Reading Group. The Case for Distributed Shared-Memory Databases with RDMA-Enabled Memory Disaggregation

In the 122nd reading group meeting, we read “The Case for Distributed Shared-Memory Databases with RDMA-Enabled Memory Disaggregation” paper by Ruihong Wang, Jianguo Wang, Stratos Idreos, M. Tamer Özsu, Walid G. Aref. This paper looks at the trend of resource disaggregation in the cloud and asks whether distributed shared memory databases (DSM-DBs) can benefit from memory disaggregation (MD) to become the next “hot” thing in the database world.

The idea, on the surface, is simple — decoupling compute from memory enables the creation of databases with many separate stateless compute workers for query processing that share a remote memory pool. According to the authors, the driving force for this is RDMA, as it allows relatively comparable latency and bandwidth to local memory. On top of that, such a system can also use disaggregated storage for durability. The bulk of the paper then focuses on challenges for such disaggregated design without going in-depth into the database architecture itself. The paper also does not go deeply into the design of the disaggregated memory system, although it points to a few issues to solve.

The first challenge listed by the authors is the lack of appropriate APIs to access memory. In particular, the paper suggests having APIs that are more in line with how memory is managed locally — memory allocation APIs. In this disaggregated memory pool case, the memory allocation must work with the virtual address space of the memory system. The authors also suggest data transmission APIs facilitate moving data for local caching at compute nodes. Finally, function offloading API can move some simple compute to the memory systems (does not this defeat the purpose of memory and compute disaggregation?)

The second important set of challenges deals with the disaggregated memory system itself. How does such a system handle node failures and still remain available and durable?

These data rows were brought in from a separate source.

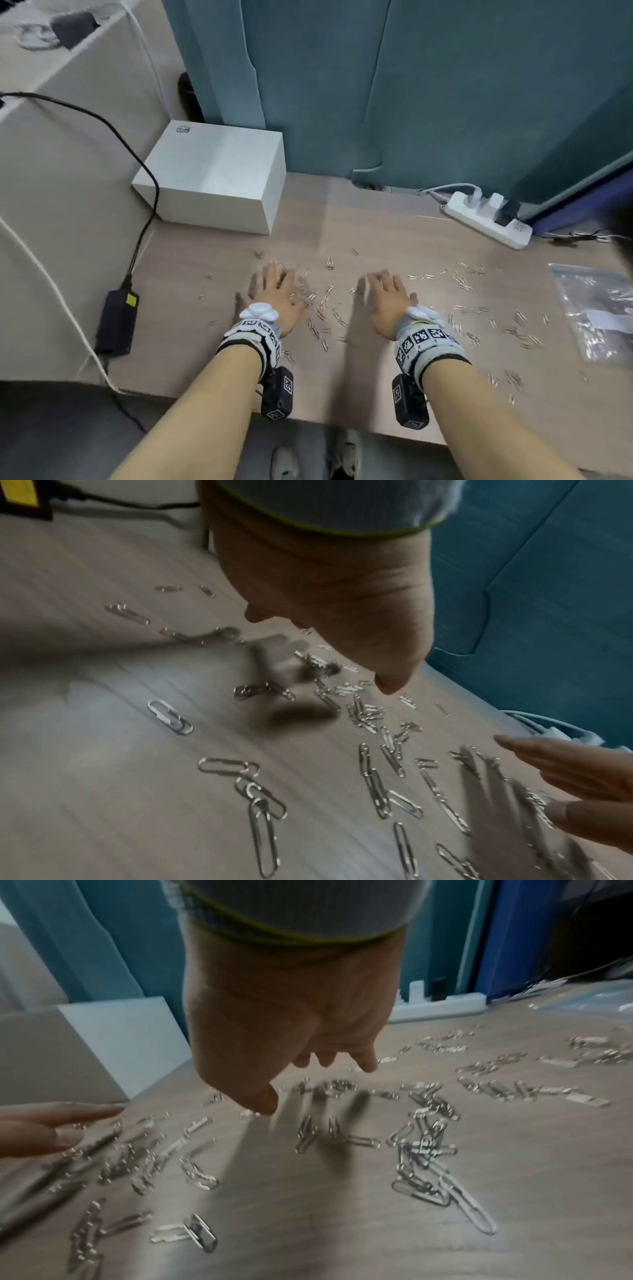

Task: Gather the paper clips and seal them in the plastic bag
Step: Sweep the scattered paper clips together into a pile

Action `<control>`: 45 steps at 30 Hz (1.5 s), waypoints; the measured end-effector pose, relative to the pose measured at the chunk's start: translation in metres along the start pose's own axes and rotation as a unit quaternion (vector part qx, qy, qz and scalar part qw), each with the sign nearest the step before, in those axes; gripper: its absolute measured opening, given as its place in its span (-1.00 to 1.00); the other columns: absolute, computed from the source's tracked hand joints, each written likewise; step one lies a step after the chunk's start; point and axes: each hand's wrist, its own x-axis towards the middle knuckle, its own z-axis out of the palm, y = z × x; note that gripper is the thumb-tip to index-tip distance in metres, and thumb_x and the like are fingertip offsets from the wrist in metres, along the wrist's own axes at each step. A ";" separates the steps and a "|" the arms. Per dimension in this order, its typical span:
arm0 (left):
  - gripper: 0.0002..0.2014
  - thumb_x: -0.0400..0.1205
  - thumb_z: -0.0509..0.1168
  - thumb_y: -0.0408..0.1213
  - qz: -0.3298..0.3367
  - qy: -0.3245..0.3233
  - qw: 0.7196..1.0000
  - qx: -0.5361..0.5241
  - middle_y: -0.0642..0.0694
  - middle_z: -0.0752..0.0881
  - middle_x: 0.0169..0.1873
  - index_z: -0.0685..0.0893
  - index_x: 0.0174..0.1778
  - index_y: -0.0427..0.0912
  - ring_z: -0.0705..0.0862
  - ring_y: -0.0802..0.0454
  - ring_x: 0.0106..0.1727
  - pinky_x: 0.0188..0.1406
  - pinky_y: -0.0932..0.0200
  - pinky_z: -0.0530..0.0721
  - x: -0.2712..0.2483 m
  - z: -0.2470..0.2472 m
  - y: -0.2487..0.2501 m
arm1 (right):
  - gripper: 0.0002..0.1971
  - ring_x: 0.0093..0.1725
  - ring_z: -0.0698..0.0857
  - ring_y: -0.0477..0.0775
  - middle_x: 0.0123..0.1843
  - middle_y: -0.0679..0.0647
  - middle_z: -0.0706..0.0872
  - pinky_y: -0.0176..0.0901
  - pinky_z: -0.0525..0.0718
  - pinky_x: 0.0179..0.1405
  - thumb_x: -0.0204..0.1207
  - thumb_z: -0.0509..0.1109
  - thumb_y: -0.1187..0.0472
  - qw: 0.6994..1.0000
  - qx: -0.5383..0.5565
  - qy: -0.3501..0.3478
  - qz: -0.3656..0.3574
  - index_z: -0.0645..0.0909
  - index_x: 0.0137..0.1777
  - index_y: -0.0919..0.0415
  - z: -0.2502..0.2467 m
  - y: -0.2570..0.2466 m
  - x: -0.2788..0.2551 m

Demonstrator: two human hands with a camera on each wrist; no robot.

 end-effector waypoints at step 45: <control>-0.29 0.76 0.03 0.01 0.065 0.014 0.988 -0.142 -0.02 -0.15 0.79 -0.08 0.80 -0.06 -0.21 0.05 0.78 0.77 -0.06 -0.17 -0.020 0.041 -0.038 | -0.14 0.82 -0.11 0.02 0.85 0.02 -0.07 -0.10 -0.16 0.78 0.53 0.20 0.45 0.982 0.109 -0.044 -0.148 0.02 0.82 0.11 0.075 -0.081 0.030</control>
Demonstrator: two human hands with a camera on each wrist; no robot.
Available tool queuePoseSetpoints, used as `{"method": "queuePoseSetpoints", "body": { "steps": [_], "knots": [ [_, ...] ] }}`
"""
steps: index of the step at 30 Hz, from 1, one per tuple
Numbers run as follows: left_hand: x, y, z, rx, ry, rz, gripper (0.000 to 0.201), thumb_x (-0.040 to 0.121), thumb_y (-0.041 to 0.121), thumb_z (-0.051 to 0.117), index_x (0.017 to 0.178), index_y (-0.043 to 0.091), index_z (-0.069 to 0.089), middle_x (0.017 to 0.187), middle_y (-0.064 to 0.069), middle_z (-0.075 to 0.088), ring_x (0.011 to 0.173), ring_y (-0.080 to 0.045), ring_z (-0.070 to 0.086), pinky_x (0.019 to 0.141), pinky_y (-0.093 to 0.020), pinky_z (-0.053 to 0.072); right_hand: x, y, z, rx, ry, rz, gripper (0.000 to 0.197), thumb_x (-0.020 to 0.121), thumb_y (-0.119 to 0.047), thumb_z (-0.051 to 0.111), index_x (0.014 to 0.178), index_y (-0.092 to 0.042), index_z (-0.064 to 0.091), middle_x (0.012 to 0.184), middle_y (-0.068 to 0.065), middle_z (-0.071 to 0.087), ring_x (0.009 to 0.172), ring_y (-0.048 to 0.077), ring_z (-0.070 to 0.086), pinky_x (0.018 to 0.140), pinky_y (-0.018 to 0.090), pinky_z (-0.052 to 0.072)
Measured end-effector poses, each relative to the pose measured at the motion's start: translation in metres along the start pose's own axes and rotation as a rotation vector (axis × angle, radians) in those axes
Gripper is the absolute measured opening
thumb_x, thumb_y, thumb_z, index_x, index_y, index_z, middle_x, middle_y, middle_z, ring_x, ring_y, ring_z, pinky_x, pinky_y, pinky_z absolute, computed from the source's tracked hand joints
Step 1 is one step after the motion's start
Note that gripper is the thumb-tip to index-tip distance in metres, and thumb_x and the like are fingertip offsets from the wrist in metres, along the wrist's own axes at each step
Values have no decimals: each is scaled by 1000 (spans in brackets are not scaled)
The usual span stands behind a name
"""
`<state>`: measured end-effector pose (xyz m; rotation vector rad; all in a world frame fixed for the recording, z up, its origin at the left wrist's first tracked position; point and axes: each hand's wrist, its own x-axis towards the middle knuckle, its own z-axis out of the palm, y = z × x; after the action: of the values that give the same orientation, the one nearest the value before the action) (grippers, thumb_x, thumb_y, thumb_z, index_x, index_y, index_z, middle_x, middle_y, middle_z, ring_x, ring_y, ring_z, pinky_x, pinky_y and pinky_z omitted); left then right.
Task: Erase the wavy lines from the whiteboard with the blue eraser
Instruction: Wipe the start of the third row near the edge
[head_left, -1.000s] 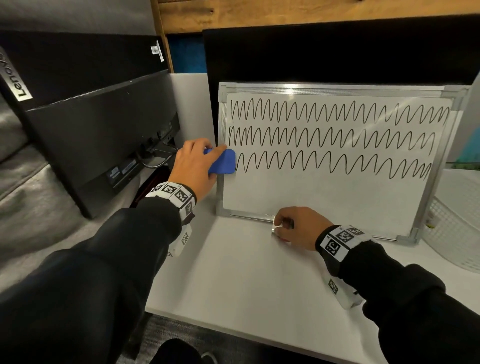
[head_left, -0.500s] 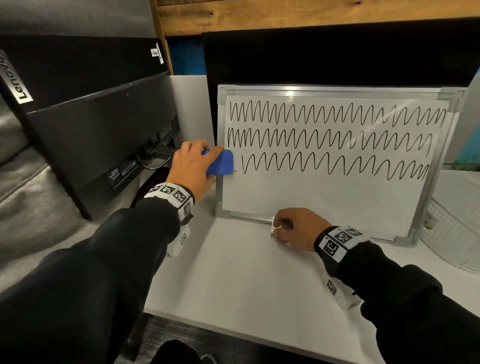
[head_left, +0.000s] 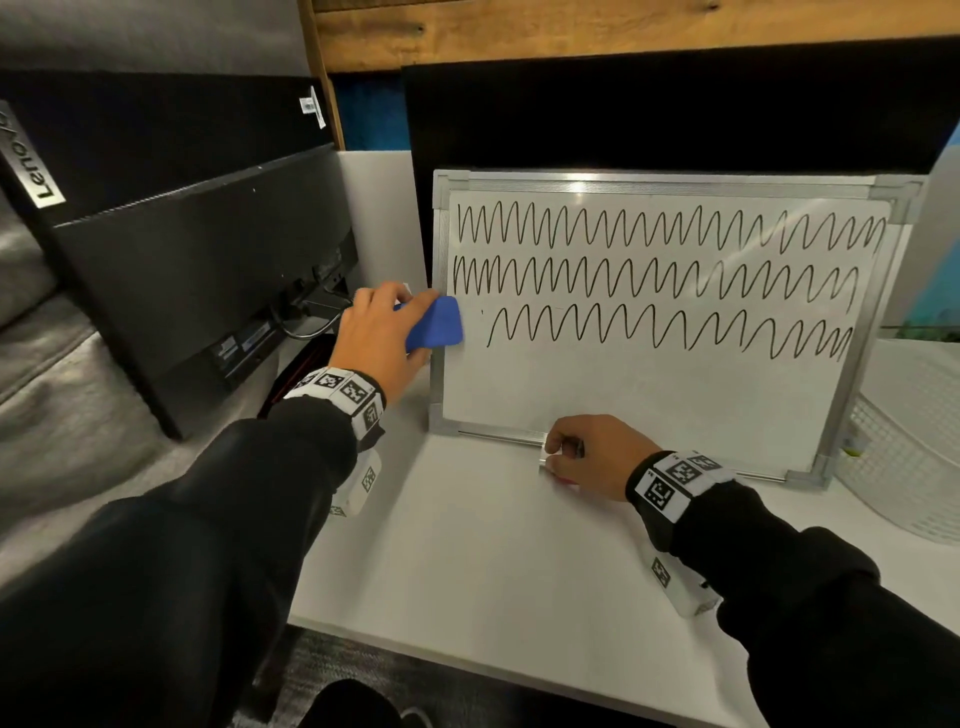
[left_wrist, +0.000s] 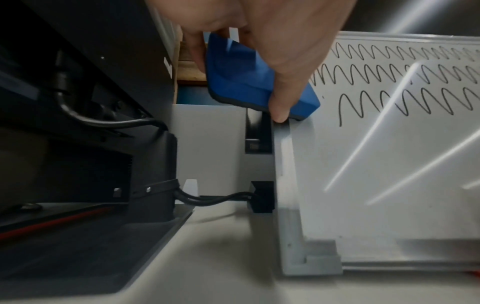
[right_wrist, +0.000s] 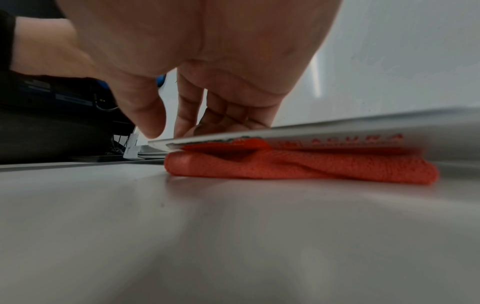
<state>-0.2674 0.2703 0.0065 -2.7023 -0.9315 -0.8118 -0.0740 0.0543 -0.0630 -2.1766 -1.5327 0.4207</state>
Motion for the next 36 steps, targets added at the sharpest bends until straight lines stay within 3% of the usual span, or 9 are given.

Sadly, the paper does not provide any concrete details aside from hinting at high-level solutions, all of which will cost the performance — backup on storage, erasure coding, replication, etc.

The third block of challenges has to do with concurrency control. If the database system caches data locally at worker/compute nodes, then we need to worry about cache coherence when multiple workers can access the same memory. Here we see that memory disaggregation is still slow — local cache can be an order of magnitude faster. This is a smaller difference than, let’s say, going from SSD to memory, but it is still substantial. Authors suggest that reduced speed differences in this new memory hierarchy will require new caching protocols, prioritizing execution time and not cache hit rate.

Another concurrency challenge has to do with transactions, as now we have the potential to fit all data in one large memory pool with many workers accessing it concurrently. Again, the paper does not have many concrete solutions but suggests “rethinking distribute commit.” Similar is the “solution” for concurrency control. It is costly to implement locks over RDMA, so we need to rethink CC as well, preferably without locks. Lastly, this all needs to work with thousands of compute nodes.

The last set of challenges is indexing-related. This, again, can get into the tricky RDMA performance limitations, so we need to have an RDMA-conscious index design. Also, the index needs to work well under high concurrency.

Discussion

1) Details. Our group collectively found the paper to be rather shallow on details of how these systems may work. While the paper examines some literature on the shared memory databases of the past, it lacks depth and connections with this new paradigm of disaggregated memory used over RDMA. We are especially curious about more depth for concurrency issues and solutions, as many stated issues may have been solved in prior shared memory databases, albeit at a smaller scale.

One example where the paper is very shallow is disaggregated memory system itself. Stating there are challenges with availability and durability in a core component for all DSM-DBs is not going to cut it — the entire premise of the paper depends on such a disaggregated memory system to be fast and reliable. Without these basics, the rest of the discussion becomes largely irrelevant.

2) Memory Disaggregation. We discussed the memory disaggregation idea in general and whether it can become a mainstream technology. See, storage disaggregation is kind of ubiquitous — you create a VM in some cloud, be it AWS or Azure or GCP, and the storage this VM gets is likely to be in a different box (or rather a set of boxes) than your VM’s CPU or memory (think of EBS volumes on AWS EC2). We are ok with this, as this storage is plenty fast and behaves just as if it was located in the same servers as the rest of the virtual hardware. This whole memory disaggregation with RDAM does not work this way, creating a lot of challenges. Most importantly, this disaggregated memory cannot be made (yet?) as universal as disaggregated storage. We won’t run code from it or use it for anything that needs to copy/change contents a lot. As a result, this disaggregated memory, at best, will look like another “storage” solution to systems that use it — something that may be faster than durable storage, but still not fast enough for general use.

Personally, I see more utility in the future with memory disaggregation using CXL. There was a paper at the recent USENIX ATC on the topic. Such a solution may act more like additional memory on-demand that a shared pool of memory between processors/nodes, but it will also not have issues with cache coherence, difficulty, and limitation of RDMA and RDMA’s reliability. I can envision a top-of-rack memory pool, that tenants can tap into if they need more memory or if we need to have a cloud VM product that can scale memory and CPU cores independently of each other.